— Task requirements —
The answer must give back every line of the data exactly, with no pictures.

— Extracted entries —
====

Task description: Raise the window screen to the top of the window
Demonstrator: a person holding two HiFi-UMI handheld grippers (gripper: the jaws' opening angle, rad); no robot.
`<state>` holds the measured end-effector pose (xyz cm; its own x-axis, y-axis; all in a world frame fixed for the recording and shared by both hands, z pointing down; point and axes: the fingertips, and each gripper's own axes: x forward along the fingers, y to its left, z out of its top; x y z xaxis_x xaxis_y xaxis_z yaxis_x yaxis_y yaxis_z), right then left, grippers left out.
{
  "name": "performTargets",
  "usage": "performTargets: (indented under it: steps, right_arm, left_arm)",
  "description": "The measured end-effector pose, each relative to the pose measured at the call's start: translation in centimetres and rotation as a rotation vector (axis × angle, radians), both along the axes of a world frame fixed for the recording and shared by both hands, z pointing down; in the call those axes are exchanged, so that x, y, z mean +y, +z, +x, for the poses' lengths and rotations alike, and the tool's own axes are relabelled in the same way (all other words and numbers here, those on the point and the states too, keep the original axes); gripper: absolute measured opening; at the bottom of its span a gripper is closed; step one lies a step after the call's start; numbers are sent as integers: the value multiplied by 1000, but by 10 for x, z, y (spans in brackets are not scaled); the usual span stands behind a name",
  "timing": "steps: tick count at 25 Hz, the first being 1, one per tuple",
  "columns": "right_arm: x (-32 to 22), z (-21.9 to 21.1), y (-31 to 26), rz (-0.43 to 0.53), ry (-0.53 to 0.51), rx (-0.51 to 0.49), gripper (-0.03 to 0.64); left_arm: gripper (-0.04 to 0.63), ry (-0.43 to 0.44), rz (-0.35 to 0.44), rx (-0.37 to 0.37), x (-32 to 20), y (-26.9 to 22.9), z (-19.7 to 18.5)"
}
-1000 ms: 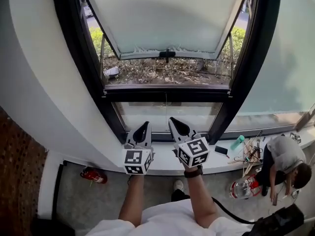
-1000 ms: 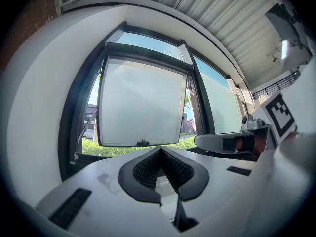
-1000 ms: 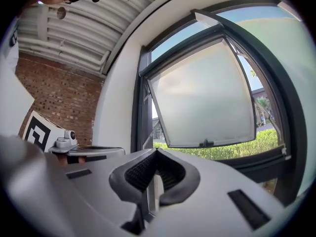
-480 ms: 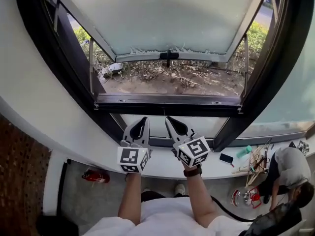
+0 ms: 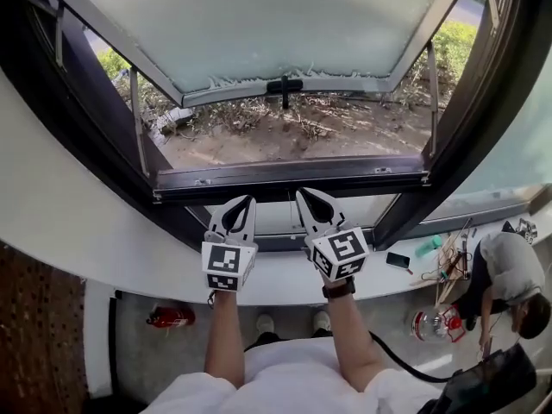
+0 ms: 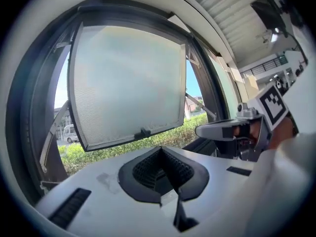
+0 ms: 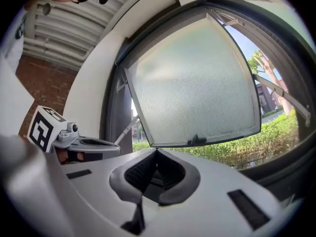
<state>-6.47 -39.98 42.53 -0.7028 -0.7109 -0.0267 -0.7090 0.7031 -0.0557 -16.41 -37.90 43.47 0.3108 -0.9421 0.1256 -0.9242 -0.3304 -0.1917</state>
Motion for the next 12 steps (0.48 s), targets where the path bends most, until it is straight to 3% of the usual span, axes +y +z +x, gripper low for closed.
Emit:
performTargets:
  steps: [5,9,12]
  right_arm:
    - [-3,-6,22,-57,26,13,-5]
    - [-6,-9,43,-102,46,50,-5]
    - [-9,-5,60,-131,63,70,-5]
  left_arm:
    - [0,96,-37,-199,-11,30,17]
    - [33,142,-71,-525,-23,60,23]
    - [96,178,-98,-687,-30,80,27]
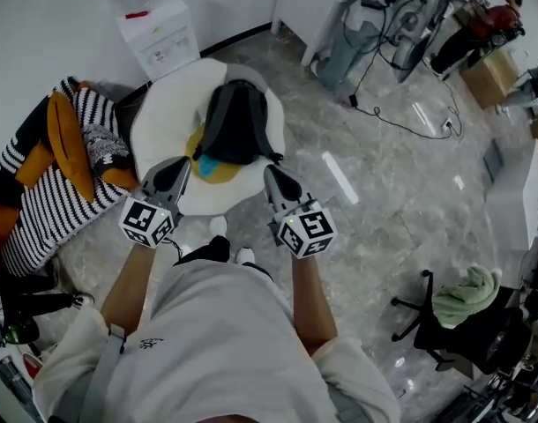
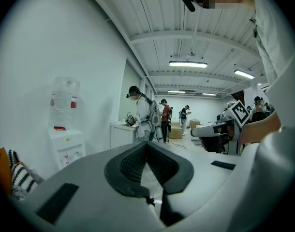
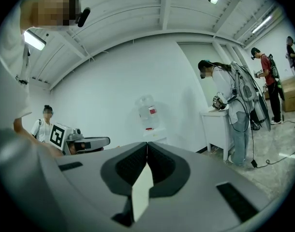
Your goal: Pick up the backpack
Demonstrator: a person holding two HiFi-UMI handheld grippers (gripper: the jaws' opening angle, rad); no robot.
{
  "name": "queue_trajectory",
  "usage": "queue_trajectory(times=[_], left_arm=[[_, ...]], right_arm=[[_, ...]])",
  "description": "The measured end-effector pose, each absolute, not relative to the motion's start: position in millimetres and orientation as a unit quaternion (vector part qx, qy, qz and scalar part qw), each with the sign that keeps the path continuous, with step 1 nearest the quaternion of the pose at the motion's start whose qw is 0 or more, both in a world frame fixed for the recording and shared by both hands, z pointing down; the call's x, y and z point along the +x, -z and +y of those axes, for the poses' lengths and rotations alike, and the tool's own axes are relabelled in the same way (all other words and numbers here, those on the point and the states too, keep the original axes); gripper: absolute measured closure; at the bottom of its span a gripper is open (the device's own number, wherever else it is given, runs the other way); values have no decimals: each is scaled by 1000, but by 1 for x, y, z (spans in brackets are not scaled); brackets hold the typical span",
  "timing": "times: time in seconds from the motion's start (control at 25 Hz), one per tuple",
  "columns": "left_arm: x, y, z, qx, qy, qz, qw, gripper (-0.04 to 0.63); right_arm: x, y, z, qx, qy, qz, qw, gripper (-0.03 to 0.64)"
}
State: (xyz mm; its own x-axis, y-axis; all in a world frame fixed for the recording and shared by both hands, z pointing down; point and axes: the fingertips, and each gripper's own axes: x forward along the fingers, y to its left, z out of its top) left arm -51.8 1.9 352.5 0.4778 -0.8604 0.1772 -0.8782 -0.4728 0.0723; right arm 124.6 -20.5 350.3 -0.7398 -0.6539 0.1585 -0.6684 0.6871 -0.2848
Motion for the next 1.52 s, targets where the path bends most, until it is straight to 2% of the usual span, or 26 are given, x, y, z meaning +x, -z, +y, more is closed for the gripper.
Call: queue_trajectory(times=[0.8, 1.52], left_arm=[[-122, -362, -81, 878, -40, -469, 85, 593], [-123, -413, -140, 853, -72, -503, 124, 593]], right_arm=[[57, -351, -89, 396, -163, -903, 33, 609], [51, -392, -174, 349, -175, -918, 65, 610]])
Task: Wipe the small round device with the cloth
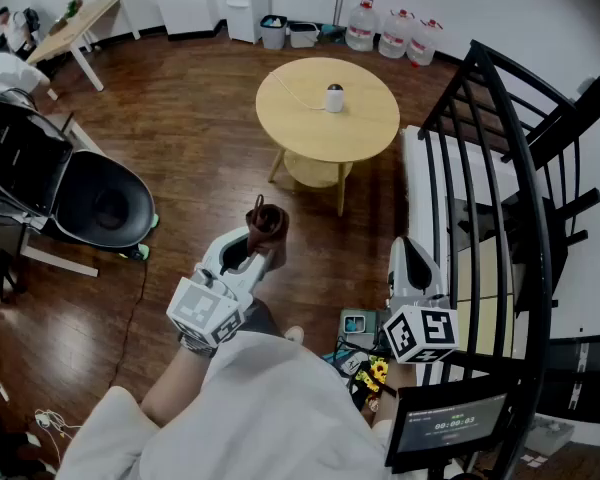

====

— Final answer —
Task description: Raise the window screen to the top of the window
Demonstrator: a person holding two HiFi-UMI handheld grippers (gripper: the jaws' opening angle, rad); no robot.
`<state>` holds the measured end-effector pose (xyz cm; its own x-axis, y-axis; all in a world frame fixed for the recording and shared by both hands, z pointing down; point and axes: the fingertips, and each gripper's own axes: x forward along the fingers, y to its left, z out of its top; x y z xaxis_x xaxis_y xaxis_z yaxis_x yaxis_y yaxis_z), right then left, grippers left out.
{
  "name": "performTargets",
  "usage": "performTargets: (indented under it: steps, right_arm, left_arm)",
  "description": "The measured end-effector pose, each relative to the pose measured at the call's start: translation in centimetres and rotation as a rotation vector (axis × angle, radians), both along the axes of a world frame fixed for the recording and shared by both hands, z pointing down; in the call those axes are exchanged, so that x, y, z mean +y, +z, +x, for the poses' lengths and rotations alike, and the tool's own axes are relabelled in the same way (all other words and numbers here, those on the point and the states too, keep the original axes); gripper: absolute measured opening; at the bottom of its span a gripper is closed; step one lies a step after the call's start; numbers are sent as integers: the value multiplied by 1000, but by 10 for x, z, y (spans in brackets are not scaled); the usual span stands behind a name",
  "timing": "steps: tick count at 25 Hz, the first being 1, one per tuple",
  "columns": "right_arm: x (-32 to 22), z (-21.9 to 21.1), y (-31 to 26), rz (-0.43 to 0.53), ry (-0.53 to 0.51), rx (-0.51 to 0.49), gripper (-0.03 to 0.64); left_arm: gripper (-0.04 to 0.63), ry (-0.43 to 0.44), rz (-0.35 to 0.44), rx (-0.37 to 0.37), x (-32 to 20), y (-26.9 to 22.9), z (-19.7 to 18.5)"
}
-1000 ms: 
-1000 ms: 
-1000 ms: 
-480 ms: 
+0 ms: 
+0 ms: 
+0 ms: 
<state>-6.47 -39.98 42.53 -0.7028 -0.7109 -0.0267 -0.7090 0.7031 -0.0557 -16.41 -37.90 43.47 0.3108 -0.9421 0.1256 -0.9242 -0.3304 -0.1917</state>
Motion for the next 12 steps (0.48 s), targets where the path bends most, until it is straight to 3% of the usual span, axes +y +z +x, gripper low for closed.
Emit:
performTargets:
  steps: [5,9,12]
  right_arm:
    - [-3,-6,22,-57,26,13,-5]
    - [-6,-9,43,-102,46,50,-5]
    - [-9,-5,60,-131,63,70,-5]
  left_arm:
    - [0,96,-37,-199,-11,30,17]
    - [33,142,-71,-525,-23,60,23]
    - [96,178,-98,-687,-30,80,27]
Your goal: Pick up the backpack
Demonstrator: a person holding two HiFi-UMI handheld grippers (gripper: the jaws' opening angle, rad); no robot.
{
  "name": "queue_trajectory",
  "usage": "queue_trajectory(times=[_], left_arm=[[_, ...]], right_arm=[[_, ...]])",
  "description": "The measured end-effector pose, each absolute, not relative to the motion's start: position in millimetres and orientation as a unit quaternion (vector part qx, qy, qz and scalar part qw), each with the sign that keeps the path continuous, with step 1 nearest the quaternion of the pose at the motion's start whose qw is 0 or more, both in a world frame fixed for the recording and shared by both hands, z pointing down; the call's x, y and z point along the +x, -z and +y of those axes, for the poses' lengths and rotations alike, and the tool's own axes are relabelled in the same way (all other words and numbers here, those on the point and the states too, keep the original axes); gripper: absolute measured closure; at the bottom of its span a gripper is open (the device's own number, wherever else it is given, runs the other way); values have no decimals: each is scaled by 1000, but by 1 for x, y, z (spans in brackets are not scaled); brackets hold the typical span",
  "timing": "times: time in seconds from the motion's start (control at 25 Hz), one per tuple",
  "columns": "left_arm: x, y, z, qx, qy, qz, qw, gripper (-0.04 to 0.63); right_arm: x, y, z, qx, qy, qz, qw, gripper (-0.03 to 0.64)"
}
State: (xyz mm; its own x-axis, y-axis; all in a world frame fixed for the recording and shared by both hands, z pointing down; point and axes: the fingertips, and each gripper's own axes: x forward along the fingers, y to its left, z out of its top) left arm -51.8 1.9 352.5 0.4778 -0.8604 0.1772 -0.8782 -0.4728 0.0723; right arm 124.6 -20.5 350.3 -0.7398 -0.6539 0.1585 -0.6684 0.6871 -0.2848
Motion for the next 1.52 s, targets where the path bends most, until it is straight to 2% of the usual span, or 26 are given, x, y, z meaning +x, -z, +y, more is closed for the gripper.
Call: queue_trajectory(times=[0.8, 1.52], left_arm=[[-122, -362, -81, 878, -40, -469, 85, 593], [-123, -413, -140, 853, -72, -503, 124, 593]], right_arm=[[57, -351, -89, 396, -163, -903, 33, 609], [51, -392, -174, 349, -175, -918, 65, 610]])
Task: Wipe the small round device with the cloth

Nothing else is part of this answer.